- Task item
Which lines of the entries below run from the one holding "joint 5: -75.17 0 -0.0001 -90" to the one holding "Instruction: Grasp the", inclusive? Set down exactly those lines and no others.

- Data provided
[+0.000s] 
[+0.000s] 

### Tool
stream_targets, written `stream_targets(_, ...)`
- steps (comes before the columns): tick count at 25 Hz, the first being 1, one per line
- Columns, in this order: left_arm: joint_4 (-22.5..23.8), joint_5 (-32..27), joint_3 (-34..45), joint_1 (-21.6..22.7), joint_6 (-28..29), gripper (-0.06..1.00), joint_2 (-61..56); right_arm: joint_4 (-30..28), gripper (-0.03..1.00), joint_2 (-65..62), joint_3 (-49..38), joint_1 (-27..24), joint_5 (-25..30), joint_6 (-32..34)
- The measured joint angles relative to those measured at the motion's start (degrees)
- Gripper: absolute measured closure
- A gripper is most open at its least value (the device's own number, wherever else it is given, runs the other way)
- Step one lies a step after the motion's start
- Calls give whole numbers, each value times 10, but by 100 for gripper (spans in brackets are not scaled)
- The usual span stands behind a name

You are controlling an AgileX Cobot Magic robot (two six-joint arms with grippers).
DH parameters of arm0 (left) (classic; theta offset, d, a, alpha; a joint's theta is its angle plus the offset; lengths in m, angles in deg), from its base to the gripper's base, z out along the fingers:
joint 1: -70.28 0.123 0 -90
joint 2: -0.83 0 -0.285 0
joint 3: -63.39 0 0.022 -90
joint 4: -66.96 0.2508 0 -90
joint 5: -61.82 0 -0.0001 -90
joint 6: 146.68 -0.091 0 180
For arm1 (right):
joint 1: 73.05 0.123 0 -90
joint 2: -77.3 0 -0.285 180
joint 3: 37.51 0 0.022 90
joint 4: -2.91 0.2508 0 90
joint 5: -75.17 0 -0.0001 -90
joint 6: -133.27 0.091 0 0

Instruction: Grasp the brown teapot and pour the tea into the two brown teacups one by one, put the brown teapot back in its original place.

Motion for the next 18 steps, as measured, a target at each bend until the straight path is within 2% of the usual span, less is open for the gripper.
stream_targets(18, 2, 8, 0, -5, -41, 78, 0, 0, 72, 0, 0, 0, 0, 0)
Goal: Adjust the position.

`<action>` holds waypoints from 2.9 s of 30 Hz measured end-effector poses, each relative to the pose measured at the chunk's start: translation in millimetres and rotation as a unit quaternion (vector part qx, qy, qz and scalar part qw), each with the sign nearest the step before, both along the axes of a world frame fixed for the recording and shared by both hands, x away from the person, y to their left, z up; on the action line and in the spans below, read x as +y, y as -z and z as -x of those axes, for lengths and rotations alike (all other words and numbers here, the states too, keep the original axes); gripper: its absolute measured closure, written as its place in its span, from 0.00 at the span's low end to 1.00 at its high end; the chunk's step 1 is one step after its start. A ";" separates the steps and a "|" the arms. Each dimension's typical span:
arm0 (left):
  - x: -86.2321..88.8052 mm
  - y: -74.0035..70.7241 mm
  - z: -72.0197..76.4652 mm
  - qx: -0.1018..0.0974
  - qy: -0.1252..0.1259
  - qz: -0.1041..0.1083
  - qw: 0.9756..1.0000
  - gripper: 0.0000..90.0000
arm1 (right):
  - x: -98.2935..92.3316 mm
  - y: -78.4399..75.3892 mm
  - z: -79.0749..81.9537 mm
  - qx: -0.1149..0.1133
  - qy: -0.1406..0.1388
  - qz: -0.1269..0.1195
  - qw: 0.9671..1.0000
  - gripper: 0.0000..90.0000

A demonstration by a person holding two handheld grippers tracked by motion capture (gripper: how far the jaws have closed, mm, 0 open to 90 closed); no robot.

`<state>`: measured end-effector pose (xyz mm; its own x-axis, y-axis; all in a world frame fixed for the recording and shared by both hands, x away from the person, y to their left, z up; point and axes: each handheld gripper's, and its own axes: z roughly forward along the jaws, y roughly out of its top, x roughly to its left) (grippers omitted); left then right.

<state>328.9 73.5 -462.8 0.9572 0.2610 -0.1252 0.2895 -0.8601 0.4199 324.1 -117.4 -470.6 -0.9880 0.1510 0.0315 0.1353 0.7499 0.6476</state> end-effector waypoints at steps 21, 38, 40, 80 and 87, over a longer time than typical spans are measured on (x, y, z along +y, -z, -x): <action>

- Answer to this problem
joint 5: -75.17 0 -0.0001 -90
joint 6: -133.27 0.091 0 0

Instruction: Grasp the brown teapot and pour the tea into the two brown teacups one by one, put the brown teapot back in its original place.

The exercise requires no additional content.